The reply should hold every record, copied exactly, and none of the pictures.

Records from a data source:
○ ○ ○ ○ ○

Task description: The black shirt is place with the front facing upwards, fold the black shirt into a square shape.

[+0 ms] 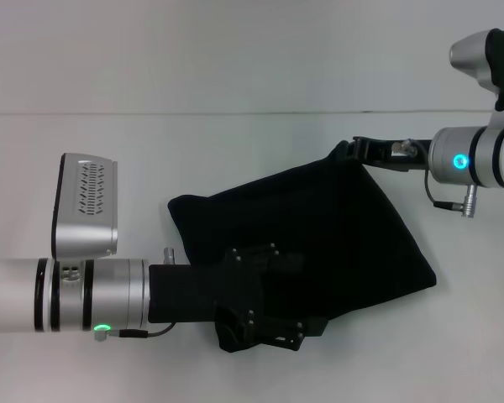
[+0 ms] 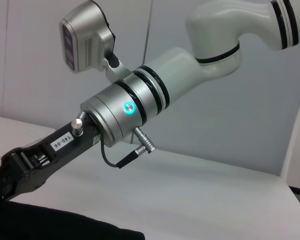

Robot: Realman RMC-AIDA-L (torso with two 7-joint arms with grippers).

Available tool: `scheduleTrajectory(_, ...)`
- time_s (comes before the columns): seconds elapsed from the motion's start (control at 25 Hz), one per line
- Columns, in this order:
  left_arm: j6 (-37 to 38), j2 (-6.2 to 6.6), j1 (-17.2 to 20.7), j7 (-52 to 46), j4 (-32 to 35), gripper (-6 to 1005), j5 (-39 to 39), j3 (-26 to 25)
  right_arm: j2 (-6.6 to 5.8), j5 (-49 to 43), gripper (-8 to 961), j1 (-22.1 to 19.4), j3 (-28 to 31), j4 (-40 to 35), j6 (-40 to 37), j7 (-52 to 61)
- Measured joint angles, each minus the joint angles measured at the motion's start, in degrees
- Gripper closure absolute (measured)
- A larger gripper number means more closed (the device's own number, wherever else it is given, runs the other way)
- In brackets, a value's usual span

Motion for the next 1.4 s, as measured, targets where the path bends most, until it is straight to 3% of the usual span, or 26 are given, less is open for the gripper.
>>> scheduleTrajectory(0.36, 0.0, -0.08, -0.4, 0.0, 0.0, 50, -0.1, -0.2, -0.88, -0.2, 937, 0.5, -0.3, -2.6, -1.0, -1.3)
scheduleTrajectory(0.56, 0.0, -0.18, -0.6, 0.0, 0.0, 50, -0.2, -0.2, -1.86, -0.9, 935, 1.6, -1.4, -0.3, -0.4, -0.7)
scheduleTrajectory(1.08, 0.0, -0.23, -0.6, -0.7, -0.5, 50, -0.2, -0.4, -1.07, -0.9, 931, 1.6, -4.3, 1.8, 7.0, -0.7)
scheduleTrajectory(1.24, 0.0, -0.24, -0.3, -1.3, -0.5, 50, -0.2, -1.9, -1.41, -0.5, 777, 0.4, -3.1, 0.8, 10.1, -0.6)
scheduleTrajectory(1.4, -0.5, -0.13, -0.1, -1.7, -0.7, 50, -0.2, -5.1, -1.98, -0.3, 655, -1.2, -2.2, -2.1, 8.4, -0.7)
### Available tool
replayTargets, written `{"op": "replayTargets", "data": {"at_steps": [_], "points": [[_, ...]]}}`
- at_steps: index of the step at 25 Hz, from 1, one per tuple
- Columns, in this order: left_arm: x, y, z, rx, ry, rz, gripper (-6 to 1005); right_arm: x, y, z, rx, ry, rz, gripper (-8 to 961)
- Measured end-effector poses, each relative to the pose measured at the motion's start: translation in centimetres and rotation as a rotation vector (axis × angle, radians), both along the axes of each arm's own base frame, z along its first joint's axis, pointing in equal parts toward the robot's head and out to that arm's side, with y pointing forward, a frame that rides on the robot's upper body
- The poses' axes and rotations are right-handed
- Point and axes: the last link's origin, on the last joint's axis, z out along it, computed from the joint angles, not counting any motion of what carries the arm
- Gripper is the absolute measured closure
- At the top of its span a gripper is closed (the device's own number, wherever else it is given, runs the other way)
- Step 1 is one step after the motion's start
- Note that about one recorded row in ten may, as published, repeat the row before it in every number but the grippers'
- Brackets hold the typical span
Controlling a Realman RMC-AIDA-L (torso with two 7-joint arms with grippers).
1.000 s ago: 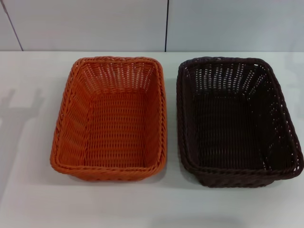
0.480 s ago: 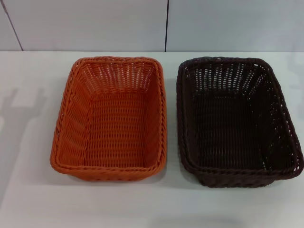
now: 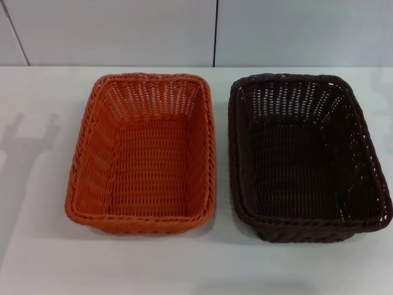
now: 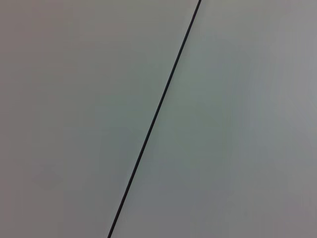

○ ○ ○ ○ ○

#### [TASK SOLUTION]
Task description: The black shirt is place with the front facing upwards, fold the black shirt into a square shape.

[+0 ms] 
[+0 ms] 

Robot: Realman RMC-AIDA-L (torso with two 7-joint arms with grippers).

Available tool: `scheduleTrajectory(_, ...)`
- time_s (comes before the columns): seconds elapsed from the motion's start (control at 25 Hz), one per line
- Columns, in this order:
  left_arm: j6 (-37 to 38), j2 (-6.2 to 6.6), j1 (-17.2 to 20.7), j7 (-52 to 46), j4 (-32 to 35), gripper (-6 to 1005), j5 (-39 to 39), j3 (-26 to 25)
  right_arm: j2 (-6.6 to 5.8), j5 (-49 to 43), gripper (-8 to 961), j1 (-22.1 to 19.4), j3 (-28 to 31), j4 (-40 to 35), j6 (-40 to 37), j7 (-52 to 61)
- Measured joint angles, each minus the joint angles measured at the motion's start, in degrees
- Gripper closure absolute (measured)
- A larger gripper number means more closed (the device's own number, wherever else it is given, runs the other way)
- In brackets, a value's usual span

Motion for the next 1.4 s, as measured, targets where the path bends most, until it is straight to 3% of the usual span, or 26 are given, less is open for the gripper.
>>> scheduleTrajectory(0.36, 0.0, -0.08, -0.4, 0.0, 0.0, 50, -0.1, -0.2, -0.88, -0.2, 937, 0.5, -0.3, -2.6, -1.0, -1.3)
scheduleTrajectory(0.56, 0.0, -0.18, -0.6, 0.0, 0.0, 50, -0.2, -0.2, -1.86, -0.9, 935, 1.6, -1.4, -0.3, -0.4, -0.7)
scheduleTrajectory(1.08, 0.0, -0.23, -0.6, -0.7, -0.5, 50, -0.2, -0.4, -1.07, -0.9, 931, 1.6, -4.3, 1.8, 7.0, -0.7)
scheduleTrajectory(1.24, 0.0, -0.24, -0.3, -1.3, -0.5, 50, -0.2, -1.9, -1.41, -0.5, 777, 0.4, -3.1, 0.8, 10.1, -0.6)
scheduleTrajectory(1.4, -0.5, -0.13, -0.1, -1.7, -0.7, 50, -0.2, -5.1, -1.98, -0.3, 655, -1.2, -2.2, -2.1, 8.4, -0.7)
### Available tool
replayTargets, written `{"op": "replayTargets", "data": {"at_steps": [_], "points": [[_, ...]]}}`
- at_steps: index of the step at 25 Hz, from 1, one per tuple
- Columns, in this order: left_arm: x, y, z, rx, ry, rz, gripper (-6 to 1005); right_arm: x, y, z, rx, ry, rz, gripper (-8 to 961)
- Measured end-effector poses, each relative to the pose measured at the motion's start: translation in centimetres and rotation as a rotation vector (axis × angle, radians), both along the axes of each arm's own base frame, z along its first joint's axis, pointing in equal parts toward the robot's head and out to that arm's side, with y pointing forward, a frame that rides on the robot's upper body
- The poses' axes and rotations are right-handed
- Point and axes: the last link's origin, on the last joint's axis, z out along it, computed from the joint angles, not counting any motion of what carries the arm
- Gripper is the absolute measured closure
- At the top of its span a gripper is closed (the device's own number, wherever else it is given, runs the other way)
- Step 1 is one step after the motion's start
- Note that about one recorded row in ten may, as published, repeat the row before it in every number but the grippers'
- Brackets hold the typical span
Controlling a Realman RMC-AIDA-L (torso with two 7-joint arms with grippers).
1.000 s ago: 
0.480 s ago: 
now: 
now: 

The response above is complete.